On Jul 27, 2014, at 1:57 PM, Sean Owen <so...@cloudera.com> wrote:

> Good idea, although it gets difficult in the context of multiple
> distributions. Say change X is not present in version A, but present
> in version B. If you depend on X, what version can you look for to
> detect it? The distribution will return "A" or "A+X" or somesuch, but
> testing for "A" will give an incorrect answer, and the code can't be
> expected to look for everyone's "A+X" versions. Actually inspecting
> the code is more robust if a bit messier.
> 
> On Sun, Jul 27, 2014 at 9:50 PM, Matei Zaharia <matei.zaha...@gmail.com> 
> wrote:
>> For this particular issue, it would be good to know if Hadoop provides an 
>> API to determine the Hadoop version. If not, maybe that can be added to 
>> Hadoop in its next release, and we can check for it with reflection. We 
>> recently added a SparkContext.version() method in Spark to let you tell the 
>> version.
>> 
>> Matei
>> 
>> On Jul 27, 2014, at 12:19 PM, Patrick Wendell <pwend...@gmail.com> wrote:
>> 
>>> Hey Ted,
>>> 
>>> We always intend Spark to work with the newer Hadoop versions and
>>> encourage Spark users to use the newest Hadoop versions for best
>>> performance.
>>> 
>>> We do try to be liberal in terms of supporting older versions as well.
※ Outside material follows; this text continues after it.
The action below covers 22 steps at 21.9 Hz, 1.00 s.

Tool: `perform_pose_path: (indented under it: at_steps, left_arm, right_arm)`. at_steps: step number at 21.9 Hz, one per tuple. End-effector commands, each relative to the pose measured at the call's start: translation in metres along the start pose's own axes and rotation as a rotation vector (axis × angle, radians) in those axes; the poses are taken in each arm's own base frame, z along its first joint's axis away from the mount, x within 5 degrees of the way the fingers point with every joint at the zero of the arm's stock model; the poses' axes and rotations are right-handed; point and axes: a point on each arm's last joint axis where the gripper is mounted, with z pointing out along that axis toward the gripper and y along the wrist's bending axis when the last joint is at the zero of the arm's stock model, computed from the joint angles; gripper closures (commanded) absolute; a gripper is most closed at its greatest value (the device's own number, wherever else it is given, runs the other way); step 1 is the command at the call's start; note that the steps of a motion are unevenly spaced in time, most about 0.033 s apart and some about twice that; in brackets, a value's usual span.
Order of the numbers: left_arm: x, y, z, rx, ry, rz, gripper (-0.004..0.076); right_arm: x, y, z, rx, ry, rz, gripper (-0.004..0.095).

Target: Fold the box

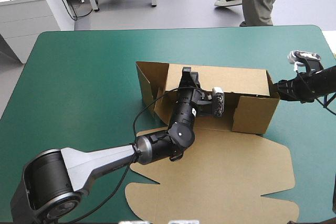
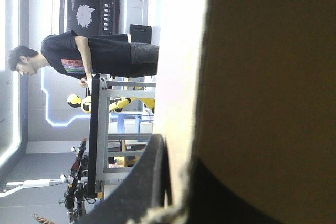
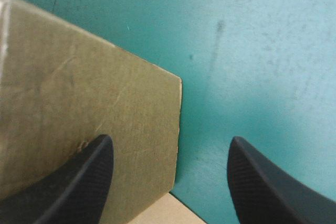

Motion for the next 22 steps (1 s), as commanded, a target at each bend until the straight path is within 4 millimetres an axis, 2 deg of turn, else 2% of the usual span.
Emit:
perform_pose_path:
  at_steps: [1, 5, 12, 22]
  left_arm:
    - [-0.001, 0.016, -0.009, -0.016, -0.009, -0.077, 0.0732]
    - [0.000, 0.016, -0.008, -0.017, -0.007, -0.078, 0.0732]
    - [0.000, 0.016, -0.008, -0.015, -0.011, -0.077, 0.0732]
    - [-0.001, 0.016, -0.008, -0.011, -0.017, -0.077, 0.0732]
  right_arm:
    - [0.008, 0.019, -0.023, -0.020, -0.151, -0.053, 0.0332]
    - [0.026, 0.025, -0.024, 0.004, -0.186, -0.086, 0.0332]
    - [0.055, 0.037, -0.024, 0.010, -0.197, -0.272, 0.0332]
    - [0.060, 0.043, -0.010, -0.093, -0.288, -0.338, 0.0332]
>>> This is because many people run older HDFS versions and we want Spark
>>> to read and write data from them. So far we've been willing to do this
>>> despite some maintenance cost.
>>> 
>>> The reason is that for many users it's very expensive to do a
>>> whole-sale upgrade of HDFS, but trying out new versions of Spark is
>>> much easier. For instance, some of the largest scale Spark users run
>>> fairly old or forked HDFS versions.
>>> 
>>> - Patrick
>>> 
>>> On Sun, Jul 27, 2014 at 12:01 PM, Ted Yu <yuzhih...@gmail.com> wrote:
>>>> Thanks for replying, Patrick.
>>>> 
>>>> The intention of my first email was for utilizing newer hadoop releases for
>>>> their bug fixes. I am still looking for clean way of passing hadoop release
>>>> version number to individual classes.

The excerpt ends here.